[PROBLEM REQUIREMENTS]
Once you find the line containing "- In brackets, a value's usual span" in the data below, copy it and each following line exactly, up to and including the line containing "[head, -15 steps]", and nothing else.

[WORKING DATA]
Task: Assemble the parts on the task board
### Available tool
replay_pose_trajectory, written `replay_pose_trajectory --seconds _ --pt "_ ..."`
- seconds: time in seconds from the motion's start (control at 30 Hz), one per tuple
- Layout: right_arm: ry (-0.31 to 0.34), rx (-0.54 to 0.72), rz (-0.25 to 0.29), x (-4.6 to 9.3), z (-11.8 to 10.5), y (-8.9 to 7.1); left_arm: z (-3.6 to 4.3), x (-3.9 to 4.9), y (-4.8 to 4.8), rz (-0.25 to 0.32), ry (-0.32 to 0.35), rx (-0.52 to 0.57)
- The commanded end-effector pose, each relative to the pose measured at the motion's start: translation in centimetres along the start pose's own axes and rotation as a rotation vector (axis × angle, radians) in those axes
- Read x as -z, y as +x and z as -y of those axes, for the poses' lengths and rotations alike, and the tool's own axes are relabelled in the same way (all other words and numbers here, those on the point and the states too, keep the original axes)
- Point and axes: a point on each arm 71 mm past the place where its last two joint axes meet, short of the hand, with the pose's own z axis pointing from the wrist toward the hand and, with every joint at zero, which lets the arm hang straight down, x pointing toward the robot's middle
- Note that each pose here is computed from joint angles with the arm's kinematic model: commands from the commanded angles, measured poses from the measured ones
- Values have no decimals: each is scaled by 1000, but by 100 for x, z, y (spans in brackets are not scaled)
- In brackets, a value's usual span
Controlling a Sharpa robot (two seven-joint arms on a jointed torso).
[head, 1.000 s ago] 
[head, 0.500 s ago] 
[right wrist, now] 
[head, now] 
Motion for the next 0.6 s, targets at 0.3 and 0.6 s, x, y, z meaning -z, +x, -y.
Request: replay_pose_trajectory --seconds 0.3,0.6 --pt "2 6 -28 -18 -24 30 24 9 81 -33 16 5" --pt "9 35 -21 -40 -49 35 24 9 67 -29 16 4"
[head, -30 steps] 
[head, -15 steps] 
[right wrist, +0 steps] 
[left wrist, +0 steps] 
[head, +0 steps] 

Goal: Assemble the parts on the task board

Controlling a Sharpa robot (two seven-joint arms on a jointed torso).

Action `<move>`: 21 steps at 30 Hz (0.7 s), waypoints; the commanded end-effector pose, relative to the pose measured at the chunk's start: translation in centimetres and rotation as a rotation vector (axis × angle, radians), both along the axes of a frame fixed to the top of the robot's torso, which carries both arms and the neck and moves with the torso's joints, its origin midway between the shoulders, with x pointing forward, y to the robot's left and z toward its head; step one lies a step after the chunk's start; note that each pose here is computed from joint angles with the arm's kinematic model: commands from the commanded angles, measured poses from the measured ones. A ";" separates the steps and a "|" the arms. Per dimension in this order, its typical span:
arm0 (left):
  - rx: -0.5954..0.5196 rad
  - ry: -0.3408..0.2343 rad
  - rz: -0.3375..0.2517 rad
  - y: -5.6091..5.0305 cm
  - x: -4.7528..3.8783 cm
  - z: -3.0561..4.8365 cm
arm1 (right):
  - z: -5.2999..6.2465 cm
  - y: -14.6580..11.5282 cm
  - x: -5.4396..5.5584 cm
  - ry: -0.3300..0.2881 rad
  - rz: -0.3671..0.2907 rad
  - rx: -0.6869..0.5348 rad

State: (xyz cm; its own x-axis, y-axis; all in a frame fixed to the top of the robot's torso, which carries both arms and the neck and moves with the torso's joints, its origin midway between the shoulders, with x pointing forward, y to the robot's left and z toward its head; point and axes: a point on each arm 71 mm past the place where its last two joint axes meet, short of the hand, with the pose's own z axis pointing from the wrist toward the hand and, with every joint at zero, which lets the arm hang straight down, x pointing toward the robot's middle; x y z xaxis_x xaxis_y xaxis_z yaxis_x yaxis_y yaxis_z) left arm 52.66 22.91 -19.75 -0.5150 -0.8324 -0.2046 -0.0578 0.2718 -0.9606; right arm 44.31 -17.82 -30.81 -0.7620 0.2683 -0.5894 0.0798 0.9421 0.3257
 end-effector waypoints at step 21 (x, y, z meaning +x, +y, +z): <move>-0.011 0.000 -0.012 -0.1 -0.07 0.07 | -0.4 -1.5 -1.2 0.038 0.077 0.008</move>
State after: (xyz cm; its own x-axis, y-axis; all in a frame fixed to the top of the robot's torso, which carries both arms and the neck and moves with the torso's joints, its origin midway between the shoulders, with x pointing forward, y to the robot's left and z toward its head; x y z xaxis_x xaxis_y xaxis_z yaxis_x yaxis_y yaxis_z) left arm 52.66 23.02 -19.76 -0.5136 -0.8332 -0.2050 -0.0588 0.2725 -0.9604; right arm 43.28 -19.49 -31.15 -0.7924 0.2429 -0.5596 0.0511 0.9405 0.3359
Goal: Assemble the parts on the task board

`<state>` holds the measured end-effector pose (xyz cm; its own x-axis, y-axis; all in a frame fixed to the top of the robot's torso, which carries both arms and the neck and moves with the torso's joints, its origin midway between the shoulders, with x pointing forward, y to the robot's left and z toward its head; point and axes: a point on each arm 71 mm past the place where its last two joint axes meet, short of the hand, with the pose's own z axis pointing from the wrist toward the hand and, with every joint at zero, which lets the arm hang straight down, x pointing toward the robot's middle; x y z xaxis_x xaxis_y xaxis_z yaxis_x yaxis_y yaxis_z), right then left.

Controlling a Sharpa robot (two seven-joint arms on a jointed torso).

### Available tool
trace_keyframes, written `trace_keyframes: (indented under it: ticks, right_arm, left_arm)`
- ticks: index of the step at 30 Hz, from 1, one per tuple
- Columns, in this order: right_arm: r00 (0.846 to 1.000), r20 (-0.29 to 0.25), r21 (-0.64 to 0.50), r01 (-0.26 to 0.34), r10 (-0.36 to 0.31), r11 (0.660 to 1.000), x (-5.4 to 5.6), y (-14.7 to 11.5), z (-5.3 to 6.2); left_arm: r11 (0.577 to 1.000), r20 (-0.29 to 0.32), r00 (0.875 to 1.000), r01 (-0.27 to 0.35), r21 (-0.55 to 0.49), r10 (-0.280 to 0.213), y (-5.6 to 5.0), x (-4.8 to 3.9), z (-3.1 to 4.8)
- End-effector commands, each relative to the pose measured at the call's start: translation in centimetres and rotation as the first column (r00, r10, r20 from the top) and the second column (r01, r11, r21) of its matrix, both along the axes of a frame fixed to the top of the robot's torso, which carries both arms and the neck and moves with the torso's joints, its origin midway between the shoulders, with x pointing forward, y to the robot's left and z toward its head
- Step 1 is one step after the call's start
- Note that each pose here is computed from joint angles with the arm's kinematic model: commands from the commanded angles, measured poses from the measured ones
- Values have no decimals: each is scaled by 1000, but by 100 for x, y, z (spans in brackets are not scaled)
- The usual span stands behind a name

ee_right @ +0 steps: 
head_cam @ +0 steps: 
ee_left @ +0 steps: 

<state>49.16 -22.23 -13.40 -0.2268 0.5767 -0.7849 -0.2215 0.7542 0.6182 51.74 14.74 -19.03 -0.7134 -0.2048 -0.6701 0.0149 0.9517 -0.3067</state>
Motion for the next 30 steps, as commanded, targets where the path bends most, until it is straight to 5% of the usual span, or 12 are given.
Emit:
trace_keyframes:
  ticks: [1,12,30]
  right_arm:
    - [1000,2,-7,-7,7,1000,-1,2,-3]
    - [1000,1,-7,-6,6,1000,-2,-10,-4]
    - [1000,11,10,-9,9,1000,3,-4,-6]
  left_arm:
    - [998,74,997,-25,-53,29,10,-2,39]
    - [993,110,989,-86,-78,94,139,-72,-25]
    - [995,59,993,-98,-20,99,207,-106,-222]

[RESPONSE TO THE TASK]
- In brackets, a value's usual span
Controlling a Sharpa robot (two seven-joint arms on a jointed torso).
[head, 1.000 s ago] 
[head, 0.500 s ago] 
[right wrist, now] 
[head, now] 
Motion for the next 0.6 s, targets at 0.3 and 0.6 s, x, y, z meaning -z, +x, -y.
Request: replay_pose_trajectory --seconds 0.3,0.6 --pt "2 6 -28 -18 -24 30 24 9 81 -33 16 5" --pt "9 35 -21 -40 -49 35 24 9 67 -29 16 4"
[head, -30 steps] 
[head, -15 steps] 

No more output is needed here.